DÉBRIDEMENT of WOUNDS
The first use of débridement, the surgical excision of necrotic or infected tissue and the removal of foreign bodies from contaminated wounds, appears to have been made by a French medical officer, Dr P. Riche, in October 1914. ("Official History of Australian Army Medical Services, 1914-1918" Colonel A. C. Butler, Australian War Memorial, Vol II, page 326). However, in 1914, Major E. T. C. Milligan, an Australian MO working with the RAMC and Colonel Gray, RAMC, were independently experimenting with this technique.
Prior to the introduction of débridement, all but simple incised wounds were treated by surgically opening the wound, removal of obvious foreign bodies and then irrigated with sterile salt solution or oxidisers such as Hydrogen Peroxide in an attempt to sterilise the lesion. The wound was left open and freely drained or was packed with gauze, and then it was immobilised by suitable splints if necessary. Discharge of pus was treated by drainage tubes made of glass or rubber. ("Manual of Surgery" Vol. 1, by Thompson & Miles, 1913, Oxford Medical Publications)

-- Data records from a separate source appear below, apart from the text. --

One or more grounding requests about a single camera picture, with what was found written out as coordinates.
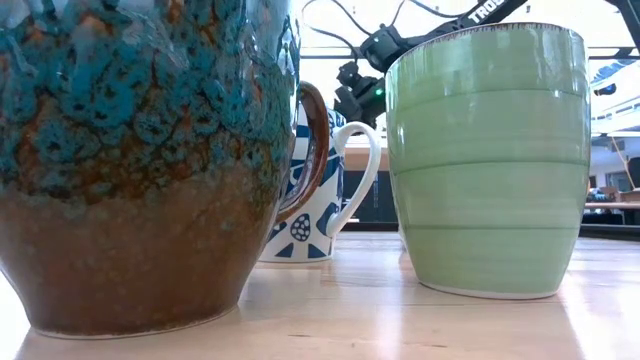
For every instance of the white blue patterned mug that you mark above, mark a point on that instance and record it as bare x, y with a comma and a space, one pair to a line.
310, 235

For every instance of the black overhead frame bar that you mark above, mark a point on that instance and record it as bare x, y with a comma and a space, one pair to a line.
615, 52

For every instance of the wooden background table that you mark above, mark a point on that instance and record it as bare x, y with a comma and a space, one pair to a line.
610, 205

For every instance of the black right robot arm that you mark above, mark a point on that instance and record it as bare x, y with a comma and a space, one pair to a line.
392, 50

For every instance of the teal brown glazed mug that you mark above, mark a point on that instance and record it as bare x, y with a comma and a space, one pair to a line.
125, 150

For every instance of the black aluminium rig frame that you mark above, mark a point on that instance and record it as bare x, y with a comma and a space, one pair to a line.
610, 232

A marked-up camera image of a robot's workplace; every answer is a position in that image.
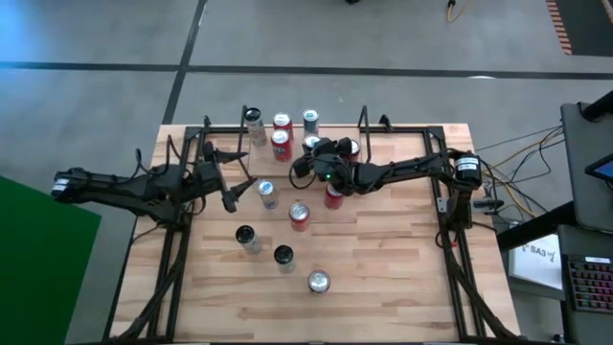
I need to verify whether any backlit keyboard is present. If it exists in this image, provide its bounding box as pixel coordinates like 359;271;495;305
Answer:
563;253;613;315

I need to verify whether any grey desk panel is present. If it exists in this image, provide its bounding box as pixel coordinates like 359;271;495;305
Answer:
558;101;613;232

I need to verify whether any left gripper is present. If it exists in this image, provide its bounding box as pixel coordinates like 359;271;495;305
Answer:
193;142;258;214

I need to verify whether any black mat orange striped edge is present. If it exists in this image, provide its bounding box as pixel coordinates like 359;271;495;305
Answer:
544;0;613;58

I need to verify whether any yellow floor cable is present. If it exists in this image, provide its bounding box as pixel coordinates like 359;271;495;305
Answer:
505;125;565;219

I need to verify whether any silver slim can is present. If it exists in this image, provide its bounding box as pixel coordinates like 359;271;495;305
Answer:
256;179;280;211

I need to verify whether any Celsius Peach Vibe can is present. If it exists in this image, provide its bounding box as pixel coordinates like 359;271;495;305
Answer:
273;244;297;275
235;224;264;255
243;106;268;148

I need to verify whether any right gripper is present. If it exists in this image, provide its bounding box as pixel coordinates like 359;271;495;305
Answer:
290;137;365;195

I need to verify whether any green floor mat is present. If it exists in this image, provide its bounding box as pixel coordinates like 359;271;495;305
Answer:
0;174;102;345

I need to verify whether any black desk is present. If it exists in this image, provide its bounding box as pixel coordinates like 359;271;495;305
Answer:
495;199;613;345

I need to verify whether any red can blue letter print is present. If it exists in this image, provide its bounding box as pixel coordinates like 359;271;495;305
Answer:
288;202;311;233

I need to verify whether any red can white print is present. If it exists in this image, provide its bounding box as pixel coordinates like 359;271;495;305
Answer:
272;111;295;135

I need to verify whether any black aluminium table frame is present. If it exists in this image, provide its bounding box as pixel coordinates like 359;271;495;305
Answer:
108;125;517;344

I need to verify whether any white paper sign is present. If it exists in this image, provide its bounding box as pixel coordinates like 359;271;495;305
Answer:
507;233;564;291

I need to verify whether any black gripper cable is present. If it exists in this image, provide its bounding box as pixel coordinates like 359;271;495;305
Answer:
287;160;317;192

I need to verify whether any yellow hanging cable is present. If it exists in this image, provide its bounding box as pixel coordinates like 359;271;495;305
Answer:
444;0;468;24

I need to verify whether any teal blue slim can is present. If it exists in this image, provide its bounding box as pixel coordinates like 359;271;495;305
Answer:
302;108;321;138

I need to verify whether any red can silver top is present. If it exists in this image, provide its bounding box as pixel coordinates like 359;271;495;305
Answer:
270;128;294;163
324;184;345;211

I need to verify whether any tablet blue screen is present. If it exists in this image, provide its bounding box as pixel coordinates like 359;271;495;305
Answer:
583;152;613;183

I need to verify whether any red Coca-Cola Star Wars can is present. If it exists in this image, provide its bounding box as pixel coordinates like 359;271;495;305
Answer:
306;269;332;294

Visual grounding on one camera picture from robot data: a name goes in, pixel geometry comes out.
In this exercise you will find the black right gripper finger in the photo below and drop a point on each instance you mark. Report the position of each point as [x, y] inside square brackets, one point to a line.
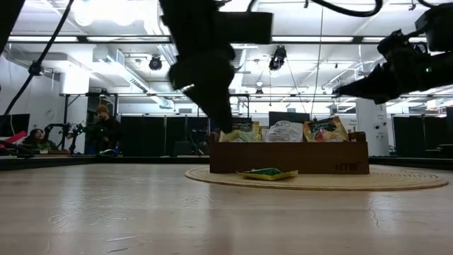
[368, 86]

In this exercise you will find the brown wooden tea box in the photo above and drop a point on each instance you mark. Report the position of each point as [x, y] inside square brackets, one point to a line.
[283, 159]

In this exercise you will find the black metal rig frame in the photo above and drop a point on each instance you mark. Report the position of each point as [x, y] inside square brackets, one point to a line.
[141, 39]

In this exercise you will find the black hanging ceiling camera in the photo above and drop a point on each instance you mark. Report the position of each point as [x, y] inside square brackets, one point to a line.
[35, 72]
[277, 56]
[155, 63]

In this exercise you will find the round woven placemat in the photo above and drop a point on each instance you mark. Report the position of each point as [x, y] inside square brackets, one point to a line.
[354, 182]

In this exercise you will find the pink object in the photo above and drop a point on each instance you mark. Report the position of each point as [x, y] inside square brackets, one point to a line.
[10, 137]

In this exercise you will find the white LED light bar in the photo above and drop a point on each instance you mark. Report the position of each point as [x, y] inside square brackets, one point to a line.
[311, 39]
[42, 39]
[124, 39]
[371, 39]

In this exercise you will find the white rectangular ceiling duct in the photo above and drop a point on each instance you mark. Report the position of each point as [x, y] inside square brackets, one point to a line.
[120, 72]

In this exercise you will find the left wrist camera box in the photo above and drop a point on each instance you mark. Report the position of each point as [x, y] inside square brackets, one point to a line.
[244, 28]

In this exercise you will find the black partition wall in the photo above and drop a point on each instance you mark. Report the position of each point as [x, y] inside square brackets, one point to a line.
[410, 134]
[141, 134]

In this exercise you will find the black computer monitor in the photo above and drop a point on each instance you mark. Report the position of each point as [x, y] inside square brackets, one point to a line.
[288, 117]
[19, 124]

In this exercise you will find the person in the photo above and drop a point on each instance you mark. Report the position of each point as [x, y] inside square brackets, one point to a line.
[37, 140]
[106, 132]

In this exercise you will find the white orange tea packet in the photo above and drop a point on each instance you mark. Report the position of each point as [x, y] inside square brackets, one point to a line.
[285, 132]

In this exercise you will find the white pillar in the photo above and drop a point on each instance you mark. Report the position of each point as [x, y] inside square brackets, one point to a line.
[371, 124]

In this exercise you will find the yellow green tea packet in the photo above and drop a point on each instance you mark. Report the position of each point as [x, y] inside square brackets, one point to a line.
[269, 174]
[244, 134]

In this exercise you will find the black background stand frame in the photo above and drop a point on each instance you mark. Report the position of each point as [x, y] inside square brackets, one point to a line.
[90, 94]

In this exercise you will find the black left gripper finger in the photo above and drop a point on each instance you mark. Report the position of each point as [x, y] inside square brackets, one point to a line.
[216, 110]

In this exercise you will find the white round ceiling column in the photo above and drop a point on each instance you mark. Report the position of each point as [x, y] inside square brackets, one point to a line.
[74, 81]

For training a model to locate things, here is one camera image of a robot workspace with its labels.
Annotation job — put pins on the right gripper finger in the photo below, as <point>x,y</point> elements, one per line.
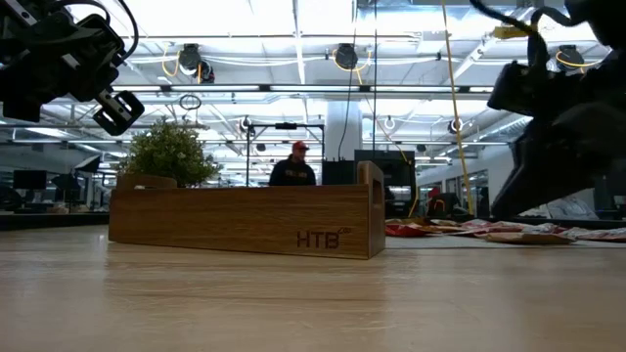
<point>552,166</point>

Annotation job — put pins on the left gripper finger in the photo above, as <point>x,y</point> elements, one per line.
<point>110,54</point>
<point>78,34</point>

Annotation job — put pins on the red strawberry tea bag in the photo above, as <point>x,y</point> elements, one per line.
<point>460,230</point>
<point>403,231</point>
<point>543,227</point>

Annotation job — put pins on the wooden tea box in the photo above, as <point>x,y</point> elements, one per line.
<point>235,220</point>

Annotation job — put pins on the person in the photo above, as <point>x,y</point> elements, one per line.
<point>292,173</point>
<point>572,207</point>

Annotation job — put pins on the black desk monitor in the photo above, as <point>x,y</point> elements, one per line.
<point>29,179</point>

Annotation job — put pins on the potted green plant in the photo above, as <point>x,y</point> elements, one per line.
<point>166,151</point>

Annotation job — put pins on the black chair orange trim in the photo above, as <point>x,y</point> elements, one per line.
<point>442,205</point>

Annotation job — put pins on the grey woven placemat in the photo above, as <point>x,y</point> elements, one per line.
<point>430,242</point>

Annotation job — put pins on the black monitor screen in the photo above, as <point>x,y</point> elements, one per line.
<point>398,171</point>

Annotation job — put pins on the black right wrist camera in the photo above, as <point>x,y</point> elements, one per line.
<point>513,88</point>

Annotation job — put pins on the black metal stand frame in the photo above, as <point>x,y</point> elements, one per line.
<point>286,125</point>

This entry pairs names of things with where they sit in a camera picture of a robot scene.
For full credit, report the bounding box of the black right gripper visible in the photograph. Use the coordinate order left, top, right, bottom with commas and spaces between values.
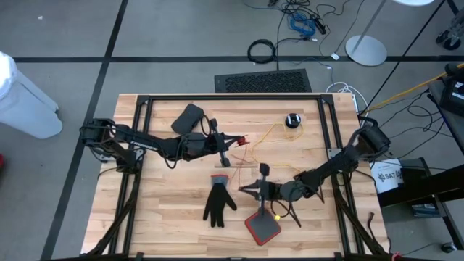
239, 162, 283, 218

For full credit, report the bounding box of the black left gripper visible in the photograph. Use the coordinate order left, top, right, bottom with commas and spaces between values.
183, 117, 243, 168

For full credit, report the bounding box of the thin red cord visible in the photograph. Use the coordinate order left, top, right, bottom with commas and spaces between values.
228, 139, 252, 192

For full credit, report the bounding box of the thin yellow cord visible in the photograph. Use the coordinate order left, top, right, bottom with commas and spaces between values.
249, 121, 305, 171

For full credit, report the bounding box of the black spool for yellow cord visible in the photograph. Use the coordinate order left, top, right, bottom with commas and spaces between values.
285, 112, 302, 129

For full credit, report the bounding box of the black glove grey red cuff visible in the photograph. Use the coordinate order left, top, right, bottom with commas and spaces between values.
202, 174, 239, 228

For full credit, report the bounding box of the red square box grey lid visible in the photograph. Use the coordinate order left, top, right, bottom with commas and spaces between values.
244, 207, 283, 247

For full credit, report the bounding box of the black zippered case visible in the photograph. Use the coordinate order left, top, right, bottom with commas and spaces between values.
170, 103, 205, 138

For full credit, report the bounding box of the black floor vent grate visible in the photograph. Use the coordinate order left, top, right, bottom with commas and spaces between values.
214, 68, 313, 94

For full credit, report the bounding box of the black power strip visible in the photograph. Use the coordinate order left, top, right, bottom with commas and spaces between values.
310, 14, 328, 36

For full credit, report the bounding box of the black equipment cart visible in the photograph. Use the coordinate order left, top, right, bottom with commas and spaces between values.
376, 78, 464, 251

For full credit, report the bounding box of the white plastic bin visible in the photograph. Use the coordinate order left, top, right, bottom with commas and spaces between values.
0, 50, 63, 140

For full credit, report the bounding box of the black electronics box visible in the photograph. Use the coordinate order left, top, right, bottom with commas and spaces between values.
444, 62, 464, 117

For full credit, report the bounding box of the black caster chair base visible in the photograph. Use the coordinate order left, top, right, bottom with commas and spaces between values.
436, 14, 464, 51

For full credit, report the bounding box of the black metal table frame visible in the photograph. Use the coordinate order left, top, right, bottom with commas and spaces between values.
83, 94, 391, 261

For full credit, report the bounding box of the coiled black floor cable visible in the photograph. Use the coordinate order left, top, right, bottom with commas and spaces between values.
247, 38, 278, 65

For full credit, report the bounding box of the brown strap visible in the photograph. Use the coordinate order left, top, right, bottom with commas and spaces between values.
365, 212, 378, 240

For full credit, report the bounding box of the white floor cable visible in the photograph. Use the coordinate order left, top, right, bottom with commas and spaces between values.
325, 81, 370, 117

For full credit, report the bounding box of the blue floor cable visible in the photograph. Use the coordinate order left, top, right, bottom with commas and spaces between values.
289, 12, 317, 37

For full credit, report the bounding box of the grey round-base pedestal stand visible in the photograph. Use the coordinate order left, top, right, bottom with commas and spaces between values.
344, 0, 436, 67

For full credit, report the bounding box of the yellow floor extension cord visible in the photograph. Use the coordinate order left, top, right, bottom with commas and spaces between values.
368, 63, 464, 112

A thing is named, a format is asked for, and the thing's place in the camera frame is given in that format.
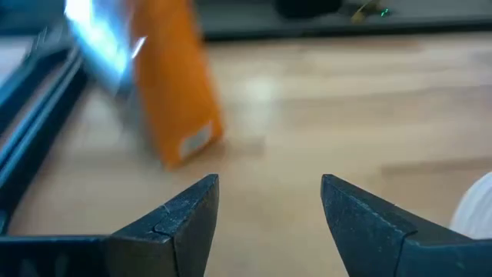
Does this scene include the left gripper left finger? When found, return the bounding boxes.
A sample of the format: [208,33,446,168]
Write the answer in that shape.
[107,173,220,277]

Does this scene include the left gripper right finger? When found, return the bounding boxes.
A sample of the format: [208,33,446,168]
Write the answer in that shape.
[320,173,474,277]

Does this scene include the white woven round placemat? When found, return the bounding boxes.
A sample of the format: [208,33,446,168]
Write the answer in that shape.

Milligan, after nine months experience, published his results: "The Early Treatment of Projectile Wounds by Excision of Damaged Tissues" in the British Medical Journal, 26th June 1915, and Gray published his results as "Treatment of Gunshot wounds by Excision and Primary Suture" in the Journal of the Royal Army Medical Corps, June 1915.
Below is Dr Milligan's paper, taken from the "Official History of Australian Army Medical Services, 1914-1918" Vol II, page 326-7.
Dr M. Geoffrey Miller, editor
"The Early Treatment of Projectile Wounds by Excision of Damaged Tissues";
BMJ., 26th June 1915.
"After eight months of experience of the early
treatment of projectile wounds . . . I desire to place on record a method of treatment which has given most gratifying
results, and which if practised thoroughly, will materially lessen the time a wounded man is absent from the firing
line. In a modern projectile wound we have to deal with a varying amount of devitalised tissue and a varying amount
of ingrained infected material, both of which are always present The devitalised tissue varies in different wounds
from a microscopical amount, through all quantities, to the gross obvious slough. The ingrained infected material
is inseparably fixed to this devitalised tissue, and nothing short of the complete removal of the tissue can possibly
get rid of the infected matter. Cleansing measures are placed at a great disadvantage, for only those organisms
which are spread loosely broadcast on the surfaces can be removed or inhibited in growth by antiseptics. The more
important natural protective powers of the healthy body in which these wounds occur are also placed at a great
disadvantage, for no vigorous opposition can be offered by devitalised tissue, and the healthy tissue is separated
from the loosely scattered infected material on the surface of the wound by the layer of devitalised tissue hounding
the wound, and this tissue also acts as a perfect culture medium.
"The Method. This consists in the extirpation of the devitalised tissues. An anaesthetic is given where indicated [local or general].... The wound of the skin, is boldly cut out with a sharp scalpel. It should be so completely removed that a clean healthy incised wound replaces the contused and infected wound made by the projectile. There should be nothing of the old wound remaining. The wound of the superficial and deep fascia should be treated in the same way. The wound of the muscle is dealt with in the same fashion. It presents, however, more difficulties because of the retraction of severed fibres, and because of the distance of the depths of the wound f rom the surface of the body. This latter difficulty can be happily overcome in many cases by making larger incisions.
"Removal of loose and fixed bits of obvious foreign, and dead matter is, of course, essential. Ample exposure and drainage of the wound is necessary, and those wounds which are too extensive after the above treatment to retain a drainage tube do better than those in which a tube is necessary on account of their depth and narrowness. By this procedure the wound is put in the best possible conditions for the bactericidal actions of the tissues and the outpoured lymph. It is important to remark that it is not wise to impair the resisting and offensive powers of the artificially obtained healthy tissue surfaces by the use of strong or injurious antiseptics.
"Results. This method, when combined with the surgical essentials of perfect rest, cleanliness, and frequent suitable dressings has resulted in the healing of projectile wounds, without any appearance of pus in wounds of the skin and of the superficial fascia. In many wounds of muscle and bone, also, this gratifying result has been attained. In the treatment of some wounds of bone and muscle anatomical problems have prevented these principles of treatment from being thoroughly carried out, so that the results have not been as good. There have been no cases of generalised blood infection, nor of any spreading infection in the neighbourhood of the wound."